» **INSTRUCTIONS TO FOLLOW**
Starting with the line containing "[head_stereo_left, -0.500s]" and going on through the line containing "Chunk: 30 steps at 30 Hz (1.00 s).", return the lines of the data below exactly, and only those.

» **MATERIALS PROVIDED**

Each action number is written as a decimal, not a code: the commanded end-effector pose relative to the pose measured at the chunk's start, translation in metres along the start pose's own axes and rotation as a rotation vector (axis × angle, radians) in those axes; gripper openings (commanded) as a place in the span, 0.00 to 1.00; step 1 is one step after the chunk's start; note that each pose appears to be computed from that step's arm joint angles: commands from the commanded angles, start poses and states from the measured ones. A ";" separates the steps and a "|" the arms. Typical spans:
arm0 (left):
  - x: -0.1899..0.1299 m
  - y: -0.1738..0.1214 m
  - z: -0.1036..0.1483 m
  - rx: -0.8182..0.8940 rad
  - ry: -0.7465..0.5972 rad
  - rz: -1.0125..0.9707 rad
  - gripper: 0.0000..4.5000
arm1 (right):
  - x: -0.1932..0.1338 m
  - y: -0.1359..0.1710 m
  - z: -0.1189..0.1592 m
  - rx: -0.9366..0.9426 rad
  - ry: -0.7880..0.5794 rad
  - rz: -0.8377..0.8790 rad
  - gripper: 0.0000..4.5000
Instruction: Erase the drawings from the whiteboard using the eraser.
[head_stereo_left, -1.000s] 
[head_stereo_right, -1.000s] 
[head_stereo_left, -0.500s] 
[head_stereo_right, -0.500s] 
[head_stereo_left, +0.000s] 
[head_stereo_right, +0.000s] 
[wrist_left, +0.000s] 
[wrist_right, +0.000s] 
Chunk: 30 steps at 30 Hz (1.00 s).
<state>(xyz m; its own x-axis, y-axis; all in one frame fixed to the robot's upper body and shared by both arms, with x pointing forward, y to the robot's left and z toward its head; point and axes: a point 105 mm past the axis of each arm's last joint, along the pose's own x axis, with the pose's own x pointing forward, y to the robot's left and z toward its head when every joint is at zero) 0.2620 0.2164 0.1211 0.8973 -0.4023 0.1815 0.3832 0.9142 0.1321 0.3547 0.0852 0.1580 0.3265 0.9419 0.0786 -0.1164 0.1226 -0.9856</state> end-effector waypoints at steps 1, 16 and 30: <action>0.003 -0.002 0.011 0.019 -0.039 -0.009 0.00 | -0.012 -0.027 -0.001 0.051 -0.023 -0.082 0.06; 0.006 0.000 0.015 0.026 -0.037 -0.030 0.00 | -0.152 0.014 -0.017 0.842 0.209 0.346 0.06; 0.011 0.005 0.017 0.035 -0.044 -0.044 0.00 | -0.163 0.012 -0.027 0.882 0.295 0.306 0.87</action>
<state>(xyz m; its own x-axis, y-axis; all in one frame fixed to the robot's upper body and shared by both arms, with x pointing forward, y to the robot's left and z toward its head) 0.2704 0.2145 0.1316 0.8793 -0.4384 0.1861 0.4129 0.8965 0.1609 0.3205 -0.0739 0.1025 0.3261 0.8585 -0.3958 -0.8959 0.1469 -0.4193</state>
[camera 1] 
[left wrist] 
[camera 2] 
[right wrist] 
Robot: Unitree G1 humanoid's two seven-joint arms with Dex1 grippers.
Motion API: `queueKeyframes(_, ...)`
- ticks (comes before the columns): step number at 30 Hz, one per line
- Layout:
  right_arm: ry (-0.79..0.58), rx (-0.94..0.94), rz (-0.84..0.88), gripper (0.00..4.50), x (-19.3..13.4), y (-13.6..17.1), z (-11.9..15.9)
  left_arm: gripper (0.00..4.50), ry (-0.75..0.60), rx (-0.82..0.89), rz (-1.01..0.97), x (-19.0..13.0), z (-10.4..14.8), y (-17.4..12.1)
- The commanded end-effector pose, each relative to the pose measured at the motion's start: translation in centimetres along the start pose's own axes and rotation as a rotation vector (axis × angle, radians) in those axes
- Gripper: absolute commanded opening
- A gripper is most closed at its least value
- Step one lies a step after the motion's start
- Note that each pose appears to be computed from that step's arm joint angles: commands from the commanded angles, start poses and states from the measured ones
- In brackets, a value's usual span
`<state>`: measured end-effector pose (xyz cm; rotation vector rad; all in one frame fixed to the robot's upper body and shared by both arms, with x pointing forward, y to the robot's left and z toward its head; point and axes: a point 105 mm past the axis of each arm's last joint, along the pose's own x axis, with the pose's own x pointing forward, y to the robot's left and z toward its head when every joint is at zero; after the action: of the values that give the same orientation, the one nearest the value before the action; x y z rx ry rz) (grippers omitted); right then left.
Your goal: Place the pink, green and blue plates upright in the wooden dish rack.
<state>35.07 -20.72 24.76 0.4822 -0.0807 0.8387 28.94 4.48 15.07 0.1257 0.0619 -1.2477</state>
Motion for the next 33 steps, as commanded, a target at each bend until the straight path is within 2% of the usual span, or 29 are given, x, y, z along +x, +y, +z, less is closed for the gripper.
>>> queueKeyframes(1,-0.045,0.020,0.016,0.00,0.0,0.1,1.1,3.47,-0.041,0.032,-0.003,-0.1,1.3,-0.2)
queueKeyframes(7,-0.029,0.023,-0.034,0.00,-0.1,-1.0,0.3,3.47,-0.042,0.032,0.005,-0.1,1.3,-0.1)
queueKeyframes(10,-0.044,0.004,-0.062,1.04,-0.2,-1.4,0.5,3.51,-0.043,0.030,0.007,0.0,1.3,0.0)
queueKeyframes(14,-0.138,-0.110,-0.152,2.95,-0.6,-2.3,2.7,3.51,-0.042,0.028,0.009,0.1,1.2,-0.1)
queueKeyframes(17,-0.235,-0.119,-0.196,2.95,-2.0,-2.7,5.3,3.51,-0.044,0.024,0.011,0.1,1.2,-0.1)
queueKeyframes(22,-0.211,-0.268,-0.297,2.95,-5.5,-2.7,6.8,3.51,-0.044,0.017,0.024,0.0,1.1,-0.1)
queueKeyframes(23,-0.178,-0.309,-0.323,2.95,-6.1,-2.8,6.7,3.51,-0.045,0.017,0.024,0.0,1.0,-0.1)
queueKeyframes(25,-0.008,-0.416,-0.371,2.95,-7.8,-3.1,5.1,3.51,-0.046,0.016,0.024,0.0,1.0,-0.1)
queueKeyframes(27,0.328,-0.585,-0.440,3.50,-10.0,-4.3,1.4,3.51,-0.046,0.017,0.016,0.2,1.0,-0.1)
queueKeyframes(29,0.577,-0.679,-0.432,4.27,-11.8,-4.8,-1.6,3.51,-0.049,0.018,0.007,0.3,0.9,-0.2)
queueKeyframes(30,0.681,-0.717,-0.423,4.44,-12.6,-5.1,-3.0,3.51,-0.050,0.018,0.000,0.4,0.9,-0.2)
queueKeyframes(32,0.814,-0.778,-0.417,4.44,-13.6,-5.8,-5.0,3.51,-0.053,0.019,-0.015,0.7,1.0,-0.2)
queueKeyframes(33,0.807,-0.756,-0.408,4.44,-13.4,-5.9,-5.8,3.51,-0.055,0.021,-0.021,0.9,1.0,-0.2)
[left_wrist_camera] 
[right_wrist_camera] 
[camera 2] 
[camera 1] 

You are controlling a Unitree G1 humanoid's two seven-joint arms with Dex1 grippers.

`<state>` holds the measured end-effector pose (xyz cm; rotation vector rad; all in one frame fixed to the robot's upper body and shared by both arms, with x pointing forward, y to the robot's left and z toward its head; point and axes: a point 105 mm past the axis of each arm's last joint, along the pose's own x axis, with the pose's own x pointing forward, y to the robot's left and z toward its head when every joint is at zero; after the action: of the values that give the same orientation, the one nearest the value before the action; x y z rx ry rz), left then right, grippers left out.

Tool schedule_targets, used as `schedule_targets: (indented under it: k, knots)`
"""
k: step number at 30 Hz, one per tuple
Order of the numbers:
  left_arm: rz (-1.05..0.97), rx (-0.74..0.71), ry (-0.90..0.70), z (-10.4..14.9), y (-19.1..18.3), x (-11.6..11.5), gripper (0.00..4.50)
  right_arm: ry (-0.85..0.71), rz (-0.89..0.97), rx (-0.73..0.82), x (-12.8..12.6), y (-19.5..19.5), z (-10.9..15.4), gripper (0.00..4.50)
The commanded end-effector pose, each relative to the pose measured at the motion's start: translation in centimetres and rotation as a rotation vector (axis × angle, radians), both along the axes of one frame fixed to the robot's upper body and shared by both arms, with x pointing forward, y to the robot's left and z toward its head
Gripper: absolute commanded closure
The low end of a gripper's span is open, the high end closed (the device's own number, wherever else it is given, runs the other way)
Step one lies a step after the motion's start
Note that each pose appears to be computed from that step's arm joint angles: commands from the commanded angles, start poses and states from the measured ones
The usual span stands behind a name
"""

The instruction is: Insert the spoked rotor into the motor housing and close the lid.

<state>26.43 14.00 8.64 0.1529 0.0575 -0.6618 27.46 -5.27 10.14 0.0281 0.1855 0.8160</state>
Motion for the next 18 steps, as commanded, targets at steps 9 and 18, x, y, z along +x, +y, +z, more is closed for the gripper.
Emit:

» **RESPONSE TO THIS EXERCISE**
[head_stereo_left, -0.500s] 
[head_stereo_right, -0.500s] 
[head_stereo_left, +0.000s] 
[head_stereo_right, +0.000s] 
[wrist_left, +0.000s] 
[wrist_right, +0.000s] 
Chunk: 30 steps at 30 Hz (1.00 s).

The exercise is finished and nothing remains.